そういえば、ドラマなどでもあのキャップとガウンを身に纏って外にいるシーンを見かける気がしますね。日本の卒業式とは違って、開放感があるムードです。
卒業式の練習はない
日本では卒業式の予行練習が行われたりしますが、アメリカではそんな練習はしません。つまり、ぶっつけ本番で卒業式が行われます。
多くの人は卒業式に出席しても、入場して座って退場するだけですから、練習がない方が合理的。むしろ練習が行われる方が不思議なのかもしれませんね。
雰囲気はカジュアル
日本の卒業式はフォーマルな雰囲気で静かなイメージですが、アメリカの卒業式の雰囲気はもっとカジュアルです。先生からのスピーチも厳粛なものではなく、カジュアルに「おめでとう!」という雰囲気ですし、卒業式にくる保護者なども割とカジュアルな格好をしています。
明るく華やかな門出。それがアメリカの卒業式の雰囲気なのです。ですから式中も笑いが飛び交うこともあるんですよ。
高校の卒業式後は卒業ダンスパーティーがある
日本ではちょっと考えられないのが、卒業に伴う卒業ダンスパーティーではないでしょうか。アメリカの高校では、卒業式のあとに「プロムナード(promenade)」と呼ばれるダンスパーティーが開催されます。
通称は「プロム」と呼ばれており、海外ドラマなんかではこの略称の方をよく耳にするでしょう。ちなみにプロムはアメリカだけではなく、カナダやイギリスでも開催されています。
ちなみに大学の卒業式後には、プロムは開催されません。つまりプロムは高校を卒業した人にとっての一大行事。

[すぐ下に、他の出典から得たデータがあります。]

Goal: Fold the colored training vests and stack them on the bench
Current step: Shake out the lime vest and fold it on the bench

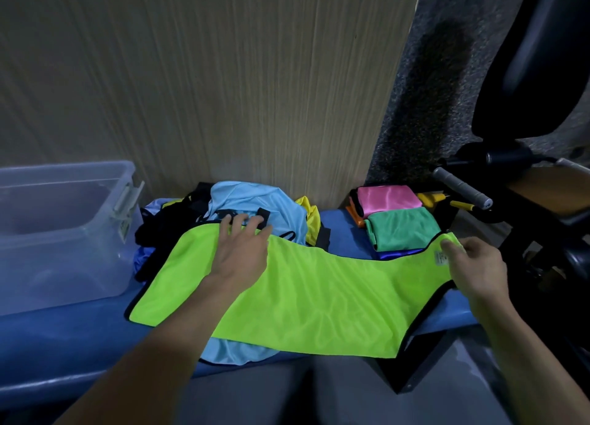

しかも、異性のパートナーと出席することが多く、プロム前にはこのパートナーが見つかるかどうかでドギマギするシーンなんかが、ドラマで描かれていたりします。
ちなみに女性は女性の友達同士でグループで出席することも多いので、友達がいる人だと楽しめるでしょう。
4.アメリカでの卒業は新しい門出!
Commencementという何かの始まりを意味する言葉が、「卒業式」という意味として使われているなんて、ちょっと素敵な感じがしますね。
アメリカでの高校・大学の卒業は、新たな門出と捉えられており、何かが終わったというより、この先の未来に目線が行っているようなイメージです。
アメリカの高校・大学に留学する人も、日本の大学に進学する人も、卒業式は新たな門出として意識してみてはいかがでしょうか。